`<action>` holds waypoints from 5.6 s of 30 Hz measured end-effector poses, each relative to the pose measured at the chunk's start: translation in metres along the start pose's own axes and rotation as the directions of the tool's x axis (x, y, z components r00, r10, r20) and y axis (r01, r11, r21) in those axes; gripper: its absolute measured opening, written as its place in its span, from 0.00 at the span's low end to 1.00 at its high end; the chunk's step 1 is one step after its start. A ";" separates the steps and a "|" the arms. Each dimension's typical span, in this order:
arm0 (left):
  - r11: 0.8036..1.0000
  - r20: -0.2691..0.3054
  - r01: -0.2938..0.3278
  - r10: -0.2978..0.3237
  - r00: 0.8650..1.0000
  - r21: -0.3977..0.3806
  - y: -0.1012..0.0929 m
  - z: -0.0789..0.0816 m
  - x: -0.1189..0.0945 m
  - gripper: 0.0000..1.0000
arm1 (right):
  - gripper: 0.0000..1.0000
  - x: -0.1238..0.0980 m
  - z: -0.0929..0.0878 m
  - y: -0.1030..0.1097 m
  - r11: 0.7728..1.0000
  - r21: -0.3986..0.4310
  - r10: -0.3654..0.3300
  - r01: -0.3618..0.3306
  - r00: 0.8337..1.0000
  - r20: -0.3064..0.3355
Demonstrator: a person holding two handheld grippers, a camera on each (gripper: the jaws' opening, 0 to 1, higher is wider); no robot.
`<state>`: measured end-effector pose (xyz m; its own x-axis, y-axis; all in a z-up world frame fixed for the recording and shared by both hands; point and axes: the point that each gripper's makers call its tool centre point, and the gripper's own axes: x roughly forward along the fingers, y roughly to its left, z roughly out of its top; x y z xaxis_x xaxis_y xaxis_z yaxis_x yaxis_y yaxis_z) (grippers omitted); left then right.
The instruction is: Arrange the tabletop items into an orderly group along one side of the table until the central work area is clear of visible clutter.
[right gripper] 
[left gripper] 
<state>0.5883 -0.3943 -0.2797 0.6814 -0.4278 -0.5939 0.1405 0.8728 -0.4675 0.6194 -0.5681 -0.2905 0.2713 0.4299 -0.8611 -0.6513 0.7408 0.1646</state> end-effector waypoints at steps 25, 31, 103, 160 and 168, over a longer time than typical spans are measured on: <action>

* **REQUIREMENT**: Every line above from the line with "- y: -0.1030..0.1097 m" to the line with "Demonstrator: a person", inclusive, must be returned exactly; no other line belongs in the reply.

* **REPLY TO THE TASK**:
  - y: -0.1030..0.1097 m
  - r11: 0.7728..1.0000
  - r21: -0.3986..0.4310
  - r10: -0.3654..0.3300
  - r01: -0.3618..0.3306
  - r00: 0.8337..1.0000
  - r20: -0.3064..0.3355
Demonstrator: a person holding two handheld grippers, a camera on each (gripper: the jaws' opening, 0 to 1, higher is wider); no robot.

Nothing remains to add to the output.